About this exercise:
Please take the lines from the one holding "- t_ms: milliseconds" through the one holding "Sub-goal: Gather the" in the data below and copy them exactly.

━━━━━━━━

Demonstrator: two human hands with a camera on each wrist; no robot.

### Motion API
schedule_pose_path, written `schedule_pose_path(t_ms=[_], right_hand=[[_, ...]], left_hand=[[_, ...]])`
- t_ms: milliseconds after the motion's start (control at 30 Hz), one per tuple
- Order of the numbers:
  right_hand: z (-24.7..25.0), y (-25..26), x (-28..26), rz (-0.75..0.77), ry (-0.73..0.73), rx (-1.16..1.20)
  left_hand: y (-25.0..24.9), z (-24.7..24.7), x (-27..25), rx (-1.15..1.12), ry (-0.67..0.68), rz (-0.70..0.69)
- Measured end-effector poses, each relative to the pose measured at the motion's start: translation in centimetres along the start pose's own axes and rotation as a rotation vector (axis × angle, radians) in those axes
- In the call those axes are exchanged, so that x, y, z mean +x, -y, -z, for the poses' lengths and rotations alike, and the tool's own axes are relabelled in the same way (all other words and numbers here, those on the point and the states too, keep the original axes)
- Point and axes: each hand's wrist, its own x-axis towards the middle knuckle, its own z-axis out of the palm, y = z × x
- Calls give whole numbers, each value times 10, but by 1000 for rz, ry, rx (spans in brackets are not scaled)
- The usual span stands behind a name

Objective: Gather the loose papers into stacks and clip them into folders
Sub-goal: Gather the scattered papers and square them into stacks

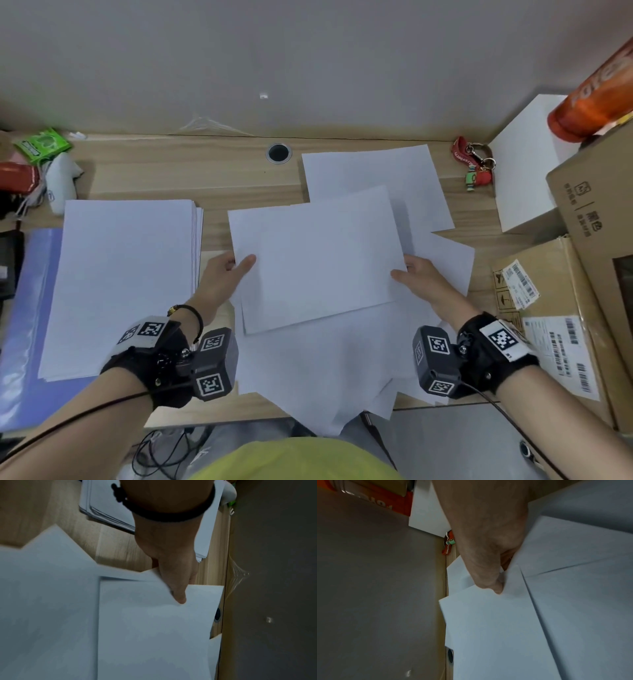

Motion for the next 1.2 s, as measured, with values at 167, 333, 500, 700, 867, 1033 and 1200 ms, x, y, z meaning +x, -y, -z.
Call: schedule_pose_path(t_ms=[167,333,500,700,867,1033,1200], right_hand=[[36,9,10,40,-167,-115],[59,28,16,92,-212,-222],[38,65,7,320,-76,-379],[16,95,-1,466,38,-176],[41,57,9,329,-168,63],[38,-5,-4,-84,-24,309],[-13,-26,-16,-138,159,385]], left_hand=[[16,17,3,63,-35,46],[12,14,3,104,-86,111],[-42,-3,-5,128,216,-103],[-64,-31,-10,51,324,19],[-38,-23,-5,-34,257,42],[-20,-9,-2,-206,229,94],[-12,-19,3,-173,222,178]])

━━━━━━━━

Response to this exercise:
- t_ms: milliseconds after the motion's start (control at 30 Hz), one per tuple
- Order of the numbers:
  right_hand: z (-24.7..25.0), y (-25..26), x (-28..26), rz (-0.75..0.77), ry (-0.73..0.73), rx (-1.16..1.20)
  left_hand: y (-25.0..24.9), z (-24.7..24.7), x (-27..25), rx (-1.15..1.12), ry (-0.67..0.68), rz (-0.70..0.69)
- Measured end-effector poses, each relative to the pose measured at the motion's start: translation in centimetres along the start pose's own axes and rotation as a rotation vector (axis × angle, radians) in those axes
- In the call those axes are exchanged, so that x, y, z mean +x, -y, -z, for the poses' lengths and rotations alike, and the tool's own axes are relabelled in the same way (all other words and numbers here, those on the point and the states too, keep the original axes)
- Point and axes: each hand's wrist, its own x-axis towards the middle knuckle, its own z-axis out of the palm, y = z × x
- Calls give whole numbers, each value times 10, but by 1000 for rz, ry, rx (spans in brackets are not scaled)
- The usual span stands behind a name

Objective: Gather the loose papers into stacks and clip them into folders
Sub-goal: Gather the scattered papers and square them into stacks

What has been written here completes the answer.